タンパク質と病気の関係

タンパク質は人間の体に無くてはならない栄養素ではありますが、時にはこのタンパク質が病気の原因になることもあります。

以前の日誌に書いた、「異常プリオン」などがそうですね。

今回はタンパク質そのものが病気を引き起こすわけではないもののが、前回紹介した狂牛病やクロイツフェルト・ヤコブ病のような病気よりも、ずっと身近でリアルな病気に関係する話を書きたいと思います。

祖父母や親戚くらいまで範囲を広げれば、この病気に関係した人が居ないという人はむしろ少数派になるのではないでしょうか。

その病気とは、アルツハイマー病です。

アルツハイマー

アルツハイマー病は認知症全体の中で約半分を占めていて、もはやその名前を聞けば誰でも認知症がイメージできるというくらい「認知症の代表選手」になっています。

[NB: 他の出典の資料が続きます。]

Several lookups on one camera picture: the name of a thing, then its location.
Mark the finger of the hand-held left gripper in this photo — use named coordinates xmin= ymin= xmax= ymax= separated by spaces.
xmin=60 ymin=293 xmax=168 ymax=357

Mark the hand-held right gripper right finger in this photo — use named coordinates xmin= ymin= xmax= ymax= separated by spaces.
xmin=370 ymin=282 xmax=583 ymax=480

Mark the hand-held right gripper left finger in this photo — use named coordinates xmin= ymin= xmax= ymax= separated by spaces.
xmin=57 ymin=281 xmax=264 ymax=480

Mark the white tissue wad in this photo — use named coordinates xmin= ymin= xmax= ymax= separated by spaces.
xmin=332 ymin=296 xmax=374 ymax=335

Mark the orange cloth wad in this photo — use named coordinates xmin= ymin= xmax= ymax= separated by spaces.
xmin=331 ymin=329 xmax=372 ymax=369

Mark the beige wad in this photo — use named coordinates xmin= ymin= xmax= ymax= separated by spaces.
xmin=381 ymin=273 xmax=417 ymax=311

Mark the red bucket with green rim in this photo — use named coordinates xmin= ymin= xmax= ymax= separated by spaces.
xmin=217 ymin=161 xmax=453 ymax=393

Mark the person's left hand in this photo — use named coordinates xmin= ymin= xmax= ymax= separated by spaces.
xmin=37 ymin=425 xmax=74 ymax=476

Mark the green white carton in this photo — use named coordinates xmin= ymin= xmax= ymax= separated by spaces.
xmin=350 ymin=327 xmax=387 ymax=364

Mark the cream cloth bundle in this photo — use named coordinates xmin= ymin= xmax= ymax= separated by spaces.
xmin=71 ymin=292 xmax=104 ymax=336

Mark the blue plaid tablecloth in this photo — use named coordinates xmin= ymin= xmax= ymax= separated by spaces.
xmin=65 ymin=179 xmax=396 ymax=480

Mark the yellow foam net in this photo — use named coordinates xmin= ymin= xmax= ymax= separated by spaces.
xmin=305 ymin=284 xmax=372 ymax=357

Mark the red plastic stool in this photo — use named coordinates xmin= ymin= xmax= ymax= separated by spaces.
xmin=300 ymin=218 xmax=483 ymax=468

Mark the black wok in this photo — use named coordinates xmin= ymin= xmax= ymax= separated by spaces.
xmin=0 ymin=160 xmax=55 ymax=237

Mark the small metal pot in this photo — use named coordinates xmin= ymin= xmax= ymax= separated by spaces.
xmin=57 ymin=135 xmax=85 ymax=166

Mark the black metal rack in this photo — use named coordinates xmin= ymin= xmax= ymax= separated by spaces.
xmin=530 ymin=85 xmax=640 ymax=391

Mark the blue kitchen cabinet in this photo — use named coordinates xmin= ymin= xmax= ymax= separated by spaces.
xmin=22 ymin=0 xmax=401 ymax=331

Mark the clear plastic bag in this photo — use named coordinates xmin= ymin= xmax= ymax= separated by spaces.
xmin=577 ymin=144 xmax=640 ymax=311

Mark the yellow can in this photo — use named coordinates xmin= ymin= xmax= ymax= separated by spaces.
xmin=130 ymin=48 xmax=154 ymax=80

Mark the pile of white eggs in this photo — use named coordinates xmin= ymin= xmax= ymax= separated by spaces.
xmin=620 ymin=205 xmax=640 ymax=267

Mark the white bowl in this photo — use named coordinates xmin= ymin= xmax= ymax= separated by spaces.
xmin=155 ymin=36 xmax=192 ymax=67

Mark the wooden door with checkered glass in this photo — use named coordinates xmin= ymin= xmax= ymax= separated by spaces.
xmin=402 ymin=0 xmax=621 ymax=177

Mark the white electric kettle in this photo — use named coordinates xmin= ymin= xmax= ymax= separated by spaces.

そして、このアルツハイマー病の発症には、「アミロイドβ」と「タウタンパク質」という2つのタンパク質が絡んでいるという節が有力です。

アミロイドβというタンパク質は普通の人間の体の中でも作られるのですが、これがうまく分解されずに蓄積されると毒性を持つようになります。

神経組織の中のタウタンパク質というタンパク質の構造をクシャクシャにして、神経回路が機能しなくなってしまうんだそうです。

人間の脳は神経細胞の塊なので、この症状が進むと機能がどんどん衰えていき、やがて認知症の症状が出るというわけです。

ちなみに下の画像は、アルツハイマー病にかかったある画家が、5年に渡って自分を失っていく様子を描いた自画像です。

アルツハイマー病 画家と自画像

最後の方の絵からは、認知症の深刻さがヒシヒシと伝わってきますね・・・

こちらのサイトでは、病気にかかる前からの自画像をスライドショーで見ることができます。(絵を切り替えるには、右上にある「NEXT」をクリックして下さい。)

まだ正確な発生メカニズムが分かっていないため、専門家の間でも意見が分かれてはいるようですが、アルツハイマー病にかかりやすいかどうかは、遺伝子によって大きく左右されると言われています。

例えば、アルツハイマー病にかかりやすい家系の人は、そうでない人に比べて20年も早く発病し、今のところこれを防ぐ効果的な方法は見つかっていません。
(><;)

また、生活習慣にも関係していて、肉や乳製品などの食品はアミロイドβタンパクを増やしやすく、有酸素運動などは逆に減らす効果があると考えられています。

昔は食品容器に使われるアルミニウムに原因があると言われたこともありましたが、今は調理器具や食器などから溶け出す程度のアルミニウムでアルツハイマー病にかかる事はないという説のほうが有力になっています。

今のところ有効な治療法のないアルツハイマー病ですが、タンパク質研究の進歩とともに、一日も早く「治せる病気」になってほしいところです。